Due to the nature of our business, Know Healthtech is subject to a number of legal requirements. As a result, we may be required to process Personal Data, including sensitive Personal Data (for example, health and medical information and mental and physical characteristics), in order to meet these obligations. We will process your Personal Data in accordance with our legal obligations and in a way that protects your privacy to the extent possible, for example, pseudonymizing information, while still complying with our legal obligations.
HOW WE SHARE YOUR PERSONAL DATA
We may share your Personal Data in the following ways:
With vendors and service providers who work on our behalf to provide certain services, for example, entities that provide us with research services, data storage, data analysis and processing, distribution, patient support, IT and data security, and legal services.
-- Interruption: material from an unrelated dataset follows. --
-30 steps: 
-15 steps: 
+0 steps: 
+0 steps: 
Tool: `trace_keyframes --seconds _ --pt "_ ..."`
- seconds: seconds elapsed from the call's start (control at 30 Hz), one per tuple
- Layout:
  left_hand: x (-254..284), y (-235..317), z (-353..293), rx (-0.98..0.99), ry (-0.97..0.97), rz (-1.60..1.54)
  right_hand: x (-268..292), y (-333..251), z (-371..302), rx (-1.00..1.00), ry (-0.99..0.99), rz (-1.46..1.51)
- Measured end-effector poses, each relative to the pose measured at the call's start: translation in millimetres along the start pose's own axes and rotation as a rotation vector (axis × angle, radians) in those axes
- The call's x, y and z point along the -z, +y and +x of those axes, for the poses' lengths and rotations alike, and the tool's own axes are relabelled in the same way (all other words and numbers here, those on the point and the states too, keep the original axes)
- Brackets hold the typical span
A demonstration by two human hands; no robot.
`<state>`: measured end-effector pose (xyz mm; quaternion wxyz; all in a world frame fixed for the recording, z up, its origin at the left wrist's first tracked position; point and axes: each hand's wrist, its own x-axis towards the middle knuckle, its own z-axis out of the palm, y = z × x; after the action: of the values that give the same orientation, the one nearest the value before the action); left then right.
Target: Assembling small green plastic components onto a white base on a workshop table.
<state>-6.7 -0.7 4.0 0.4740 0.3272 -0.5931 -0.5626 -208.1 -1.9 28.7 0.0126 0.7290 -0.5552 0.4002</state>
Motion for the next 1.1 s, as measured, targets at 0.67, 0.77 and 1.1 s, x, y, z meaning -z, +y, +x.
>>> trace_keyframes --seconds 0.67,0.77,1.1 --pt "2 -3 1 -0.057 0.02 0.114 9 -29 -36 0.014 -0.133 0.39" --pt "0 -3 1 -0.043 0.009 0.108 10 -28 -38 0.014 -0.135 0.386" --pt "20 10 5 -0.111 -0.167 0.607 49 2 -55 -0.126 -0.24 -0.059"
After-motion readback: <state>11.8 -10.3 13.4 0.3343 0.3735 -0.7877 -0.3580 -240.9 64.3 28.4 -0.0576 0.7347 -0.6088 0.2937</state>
When we share Personal Data with vendors and service providers, we endeavor to require that they keep your Personal Data confidential and secure and process it for limited and specified purposes.
To our affiliates and subsidiaries, for example, current and future companies within the Know Healthtech family of companies.
With business partners, for example, researchers with whom we collaborate, companies with whom we co-develop a therapy, or companies with whom we co-promote a product.
In connection with a business transfer, for example, as part of a sale, assignment, or transfer of a Know Healthtech business or asset group, or acquisition of or merger with another entity. We may also share your Personal Data in contemplation of such transactions, such as during due diligence.
In response to requests from government or law enforcement agencies or where required or permitted by applicable laws, court orders, or government regulations, for example, in response to a subpoena or regulatory inquiry.
To protect rights and interests, for example, when needed for corporate audits, to investigate or respond to a complaint or threat, or to exercise our legal rights.
With your consent, for example, when you agree that we can share your Personal Data with a health care provider.
COOKIES AND OTHER TRACKING TECHNOLOGIES
We automatically process certain types of information whenever you interact with us on our online services and in some emails we may send to you. Automatic technologies we use may include, for example, cookies and web beacons.
Cookies: A cookie is a piece of information that is placed on your computer when you access certain websites. The cookie uniquely identifies your browser to the server. Most web browsers are set up to accept cookies, though you can reset your browser to refuse all cookies or to indicate when a cookie is being sent. Note, however, that some portions of our websites may not work properly if you refuse cookies.
Web Beacons: On certain websites or emails, we may utilize a common Internet technology called a “web beacon” (also known as a “pixel tag”, an “action tag”, or “clear GIF technology”). Web beacons help analyze the effectiveness of advertising campaigns and websites by measuring, for example, the number of visitors to a site or how many visitors clicked on key elements of a website.
Do Not Track (DNT) is a privacy preference that you can set in certain web browsers. Our websites may not recognize or respond to DNT signals, as the industry is currently working toward defining what DNT means and developing a common approach to responding to DNT signals. You can learn more about DNT here.
DATA ANALYTICS
We may use third-party analytics services (such as Google Analytics) on our online services to process information about your use of our online services, for example, knowing which webpage referred you to our services, understanding which pages you visited or usage trends, providing certain features to you, and assisting with fraud prevention. To learn more about Google’s privacy practices, please review the Google Privacy Policy. To prevent Google Analytics from using your information for analytics, you can install the Google Analytics Opt-Out Browser Add-on here.
INTEREST-BASED ADVERTISING
Some of our online services may integrate third-party advertising technologies that allow for the delivery of relevant content and advertising on non-Know Healthtech services that you use. The ads on third-party services may be based on various factors, such as the content of the page you are visiting, your searches, demographic data, and your activities on our websites and third-party services.
We neither have access to, nor does this Notice govern, the use of cookies or other tracking technologies that may be placed on your device to access the services by non-affiliated third parties. To learn more about certain third-party trackers used for interest-based advertising, for example, through cross-device tracking, and to exercise certain choices regarding such technologies, please visit the Digital Advertising Alliance (DAA), Network Advertising Initiative (NAI) , Digital Advertising Alliance-Canada, European Interactive Digital Advertising Alliance, or your device settings if you have the DAA or other mobile app that allows you to control interest-based advertising on your device. We do not control these opt-out links or whether any particular company chooses to participate in these opt-out programs.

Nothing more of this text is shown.